Is it just the old age?
It depends on where we're talking demographic-wise. If you're talking about the United States, then mostly it's heart disease and cancer, which when we say old age, a lot of times we're talking about these chronic diseases kind of building through the years. the end result, which in some cases is a heart attack or terminal cancer. Additionally, there are different demographics.
So some people in certain countries will die of certain things more frequently. For instance, in certain Asian countries, stomach cancer is very prevalent, where in the US, the cancers that are most prevalent often are things like Breast cancer in women, colon cancer, used to be lung cancer, but that's reducing. So it depends on where you are and what you do and who you are.
But the most common things in the United States are definitely heart disease and cancer.
What are some of the things that would surprise me that are maybe more common than I would think they are?
Something that I think surprises people that was very deadly was strep throat.
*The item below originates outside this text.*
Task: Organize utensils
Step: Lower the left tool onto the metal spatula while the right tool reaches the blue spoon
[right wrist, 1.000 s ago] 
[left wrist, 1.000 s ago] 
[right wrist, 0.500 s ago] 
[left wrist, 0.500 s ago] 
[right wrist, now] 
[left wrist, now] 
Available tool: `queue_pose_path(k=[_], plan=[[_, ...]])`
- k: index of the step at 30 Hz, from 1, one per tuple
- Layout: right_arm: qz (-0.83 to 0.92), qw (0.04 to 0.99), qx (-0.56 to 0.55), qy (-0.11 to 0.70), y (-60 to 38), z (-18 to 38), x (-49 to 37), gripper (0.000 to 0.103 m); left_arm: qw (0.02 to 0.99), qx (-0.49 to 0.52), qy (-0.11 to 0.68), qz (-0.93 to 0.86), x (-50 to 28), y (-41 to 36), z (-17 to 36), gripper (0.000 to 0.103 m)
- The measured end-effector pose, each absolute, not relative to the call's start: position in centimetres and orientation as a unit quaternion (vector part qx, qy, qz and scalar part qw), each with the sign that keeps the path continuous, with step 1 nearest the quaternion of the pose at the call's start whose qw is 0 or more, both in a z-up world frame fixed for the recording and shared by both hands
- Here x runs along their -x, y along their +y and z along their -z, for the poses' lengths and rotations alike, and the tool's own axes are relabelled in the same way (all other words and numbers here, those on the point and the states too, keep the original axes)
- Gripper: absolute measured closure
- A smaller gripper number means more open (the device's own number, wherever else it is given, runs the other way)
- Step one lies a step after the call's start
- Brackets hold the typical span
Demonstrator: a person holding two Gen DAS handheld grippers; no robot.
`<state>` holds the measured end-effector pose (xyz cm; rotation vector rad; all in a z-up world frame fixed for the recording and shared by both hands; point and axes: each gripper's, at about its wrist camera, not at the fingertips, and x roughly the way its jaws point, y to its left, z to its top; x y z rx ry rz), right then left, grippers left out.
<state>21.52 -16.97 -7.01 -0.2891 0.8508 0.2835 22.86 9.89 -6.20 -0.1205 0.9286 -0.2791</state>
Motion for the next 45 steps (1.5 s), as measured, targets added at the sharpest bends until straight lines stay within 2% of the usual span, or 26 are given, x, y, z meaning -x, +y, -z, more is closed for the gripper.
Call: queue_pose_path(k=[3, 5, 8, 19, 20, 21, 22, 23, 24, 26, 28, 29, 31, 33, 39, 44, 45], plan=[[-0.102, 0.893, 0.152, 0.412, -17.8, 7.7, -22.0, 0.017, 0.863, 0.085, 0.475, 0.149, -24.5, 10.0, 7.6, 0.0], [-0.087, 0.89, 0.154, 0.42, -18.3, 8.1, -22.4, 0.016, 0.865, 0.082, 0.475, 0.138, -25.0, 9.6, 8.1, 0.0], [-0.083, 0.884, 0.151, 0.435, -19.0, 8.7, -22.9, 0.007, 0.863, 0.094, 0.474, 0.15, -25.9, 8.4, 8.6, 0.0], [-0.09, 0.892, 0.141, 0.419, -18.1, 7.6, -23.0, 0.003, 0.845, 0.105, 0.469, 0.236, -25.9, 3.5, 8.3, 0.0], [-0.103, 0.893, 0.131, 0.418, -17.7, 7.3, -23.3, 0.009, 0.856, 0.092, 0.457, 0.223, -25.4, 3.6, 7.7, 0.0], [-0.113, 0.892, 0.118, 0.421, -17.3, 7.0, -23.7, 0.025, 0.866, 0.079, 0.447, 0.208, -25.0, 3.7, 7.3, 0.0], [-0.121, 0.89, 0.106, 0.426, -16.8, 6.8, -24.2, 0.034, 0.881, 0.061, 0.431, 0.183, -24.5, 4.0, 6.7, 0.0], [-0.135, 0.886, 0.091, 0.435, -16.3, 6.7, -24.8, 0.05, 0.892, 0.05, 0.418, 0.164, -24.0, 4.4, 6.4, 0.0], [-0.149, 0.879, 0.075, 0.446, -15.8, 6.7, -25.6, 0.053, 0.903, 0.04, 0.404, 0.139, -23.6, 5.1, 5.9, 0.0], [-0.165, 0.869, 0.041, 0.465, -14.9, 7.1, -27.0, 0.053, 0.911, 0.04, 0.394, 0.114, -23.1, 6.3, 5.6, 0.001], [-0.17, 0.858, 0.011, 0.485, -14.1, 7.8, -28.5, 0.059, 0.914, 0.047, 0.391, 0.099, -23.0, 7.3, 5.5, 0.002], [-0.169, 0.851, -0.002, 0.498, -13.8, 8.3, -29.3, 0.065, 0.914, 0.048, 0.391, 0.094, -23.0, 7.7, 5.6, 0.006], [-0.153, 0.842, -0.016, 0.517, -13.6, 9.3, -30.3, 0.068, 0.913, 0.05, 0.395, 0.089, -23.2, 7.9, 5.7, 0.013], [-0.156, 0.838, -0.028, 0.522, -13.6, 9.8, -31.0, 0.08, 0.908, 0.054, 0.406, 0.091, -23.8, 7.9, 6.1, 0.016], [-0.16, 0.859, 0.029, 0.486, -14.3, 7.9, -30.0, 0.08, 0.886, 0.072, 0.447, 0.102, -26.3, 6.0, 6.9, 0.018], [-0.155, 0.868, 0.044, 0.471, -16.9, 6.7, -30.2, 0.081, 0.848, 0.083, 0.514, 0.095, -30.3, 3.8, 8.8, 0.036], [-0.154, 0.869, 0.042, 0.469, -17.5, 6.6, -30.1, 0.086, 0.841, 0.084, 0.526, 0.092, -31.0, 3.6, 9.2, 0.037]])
So strep throat is a disease that's extremely common, and we treat it with antibiotics. And one of the first antibiotics, penicillin, is very effective at treating the disease. So it seems like it's not a big deal.
But before we had antibiotics, this is something that a lot of people, especially children, would die from. And there's a lot of complicated diseases that can result from untreated strep throat. So strep throat itself isn't helped very much by the antibiotics. It shortens the course a little bit, but that's not why we're treating the disease.
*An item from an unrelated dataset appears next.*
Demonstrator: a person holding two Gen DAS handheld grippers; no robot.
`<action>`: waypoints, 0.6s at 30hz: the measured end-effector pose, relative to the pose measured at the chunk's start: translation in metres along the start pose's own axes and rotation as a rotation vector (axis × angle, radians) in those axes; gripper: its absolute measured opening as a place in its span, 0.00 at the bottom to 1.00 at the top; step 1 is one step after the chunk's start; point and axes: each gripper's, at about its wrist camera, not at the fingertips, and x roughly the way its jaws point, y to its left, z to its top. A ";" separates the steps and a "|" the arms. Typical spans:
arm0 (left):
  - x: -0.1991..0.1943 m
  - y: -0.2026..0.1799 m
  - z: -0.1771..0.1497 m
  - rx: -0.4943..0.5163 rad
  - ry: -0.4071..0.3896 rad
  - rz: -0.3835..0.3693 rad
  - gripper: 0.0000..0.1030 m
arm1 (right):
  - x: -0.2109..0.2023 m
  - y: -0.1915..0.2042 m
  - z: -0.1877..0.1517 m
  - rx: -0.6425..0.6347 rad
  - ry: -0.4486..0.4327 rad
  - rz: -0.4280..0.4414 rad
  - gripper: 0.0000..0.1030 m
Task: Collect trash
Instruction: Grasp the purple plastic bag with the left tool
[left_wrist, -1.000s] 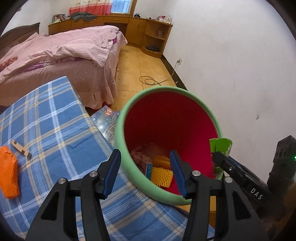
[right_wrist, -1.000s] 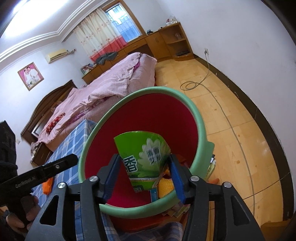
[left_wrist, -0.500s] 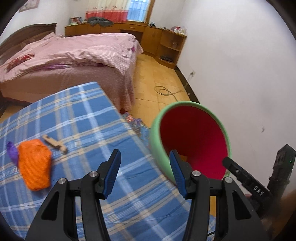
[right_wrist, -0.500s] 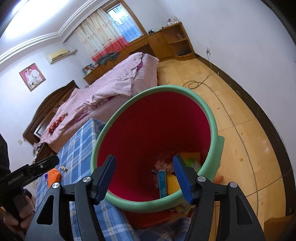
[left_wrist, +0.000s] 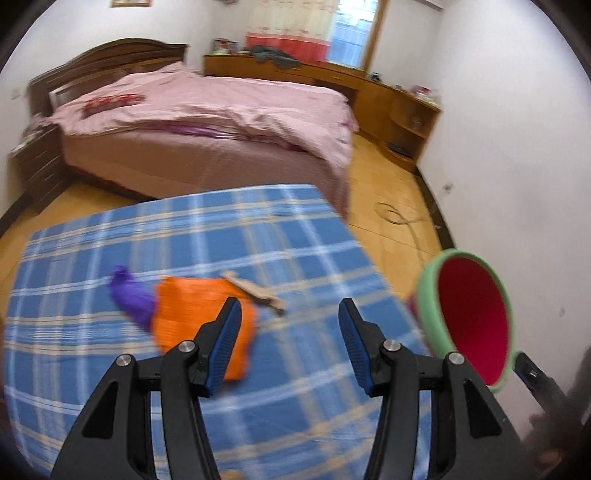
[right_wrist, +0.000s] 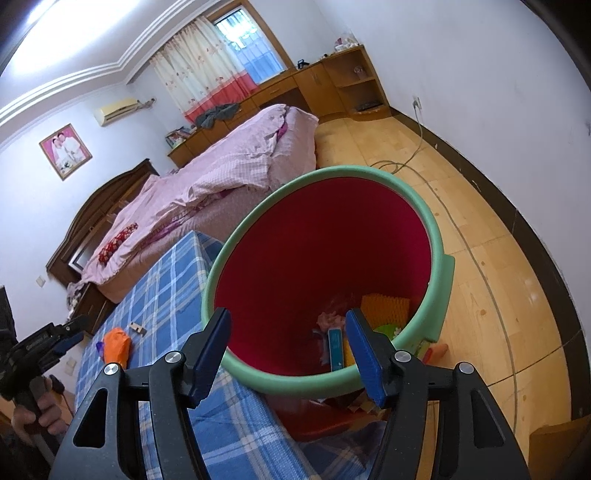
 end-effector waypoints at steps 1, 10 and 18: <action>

We treat the disease to prevent the complications, which include things like an abscess of the throat called a peritonsillar abscess. Post strep glomular nephritis, which is a kidney disease that can result in kidney failure. And then some things that you might have heard before, rheumatic fever. And lastly, scarlet fever.
So these are all diseases related to strep throat that we don't really see that much anymore because we treat strep throat. Sometimes we take for granted the places that science and medicine have taken us and the safety that those things afford us these days from things like strep throat.